The complex web of San Francisco's 82 municipal transit lines has been made more legible through a sleek new layout that will grace Muni shelters early next year. As we wrote in June, the map was developed over ten years by two volunteer cartographers, David Wiggins and Jay Primus, who also happens to be the former manager of SFPark.

The map "helps visualize the service hierarchy," making it clear "where there's more service, and where there's less service," as Muni’s operations planning and scheduling manager, Julie Kirschbaum, put it in June.
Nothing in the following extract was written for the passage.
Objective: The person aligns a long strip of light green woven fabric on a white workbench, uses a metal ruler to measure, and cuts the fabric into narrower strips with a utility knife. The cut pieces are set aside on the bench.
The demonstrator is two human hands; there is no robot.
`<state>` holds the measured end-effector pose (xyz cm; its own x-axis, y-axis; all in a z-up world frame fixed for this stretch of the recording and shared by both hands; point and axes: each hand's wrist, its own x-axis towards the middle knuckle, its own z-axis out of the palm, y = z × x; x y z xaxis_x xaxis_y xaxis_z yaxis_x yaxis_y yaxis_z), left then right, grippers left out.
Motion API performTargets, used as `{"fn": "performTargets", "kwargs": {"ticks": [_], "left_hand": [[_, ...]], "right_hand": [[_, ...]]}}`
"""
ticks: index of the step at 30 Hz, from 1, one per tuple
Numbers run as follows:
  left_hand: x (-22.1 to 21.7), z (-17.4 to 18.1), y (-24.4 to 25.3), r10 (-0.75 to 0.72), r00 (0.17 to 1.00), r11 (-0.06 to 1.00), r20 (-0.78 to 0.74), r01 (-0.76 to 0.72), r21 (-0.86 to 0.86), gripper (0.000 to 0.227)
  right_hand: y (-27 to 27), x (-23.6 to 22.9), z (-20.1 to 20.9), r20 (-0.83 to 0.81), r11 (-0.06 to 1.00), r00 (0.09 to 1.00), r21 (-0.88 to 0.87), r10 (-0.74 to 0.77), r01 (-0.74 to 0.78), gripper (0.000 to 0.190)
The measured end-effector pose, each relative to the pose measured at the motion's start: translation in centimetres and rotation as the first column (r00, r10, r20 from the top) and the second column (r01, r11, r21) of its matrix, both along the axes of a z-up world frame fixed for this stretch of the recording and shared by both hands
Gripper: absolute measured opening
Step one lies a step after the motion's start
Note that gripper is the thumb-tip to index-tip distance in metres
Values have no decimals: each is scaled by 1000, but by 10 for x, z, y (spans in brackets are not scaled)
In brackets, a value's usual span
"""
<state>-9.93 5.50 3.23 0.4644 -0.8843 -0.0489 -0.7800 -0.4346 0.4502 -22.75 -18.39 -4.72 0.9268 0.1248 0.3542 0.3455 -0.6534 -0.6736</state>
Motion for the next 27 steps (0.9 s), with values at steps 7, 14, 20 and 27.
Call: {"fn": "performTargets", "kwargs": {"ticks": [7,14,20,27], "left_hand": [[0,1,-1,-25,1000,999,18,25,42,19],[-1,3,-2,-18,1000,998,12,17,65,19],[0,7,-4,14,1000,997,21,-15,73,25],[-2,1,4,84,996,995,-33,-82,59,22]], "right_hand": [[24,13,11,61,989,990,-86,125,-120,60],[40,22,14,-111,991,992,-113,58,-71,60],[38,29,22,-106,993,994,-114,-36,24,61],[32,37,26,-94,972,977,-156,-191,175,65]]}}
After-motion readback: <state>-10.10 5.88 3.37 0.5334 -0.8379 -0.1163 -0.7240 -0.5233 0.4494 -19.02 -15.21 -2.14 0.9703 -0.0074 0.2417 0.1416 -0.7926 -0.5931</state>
The map also incorporates service changes that streamlined some routes in recent years, such as the new contra-flow transit lane that straightens out the 6 and 71 lines on Haight Street, the new Muni-only left-turn lane for the 29 at Lincoln Way and 19th Avenue, and the two-way traffic conversion at the end of McAllister Street which has sped up the 5. Muni will re-align routes and change frequencies on another 30-plus lines as part of the Transit Effectiveness Project.

The new map also uses an "R" designation for "Rapid," instead of the traditional "L" for "Limited." For instance, it lists the "38R" and the "5R" as routes heading out to the Richmond. The 28L is still listed, though it's unclear if that was just an oversight.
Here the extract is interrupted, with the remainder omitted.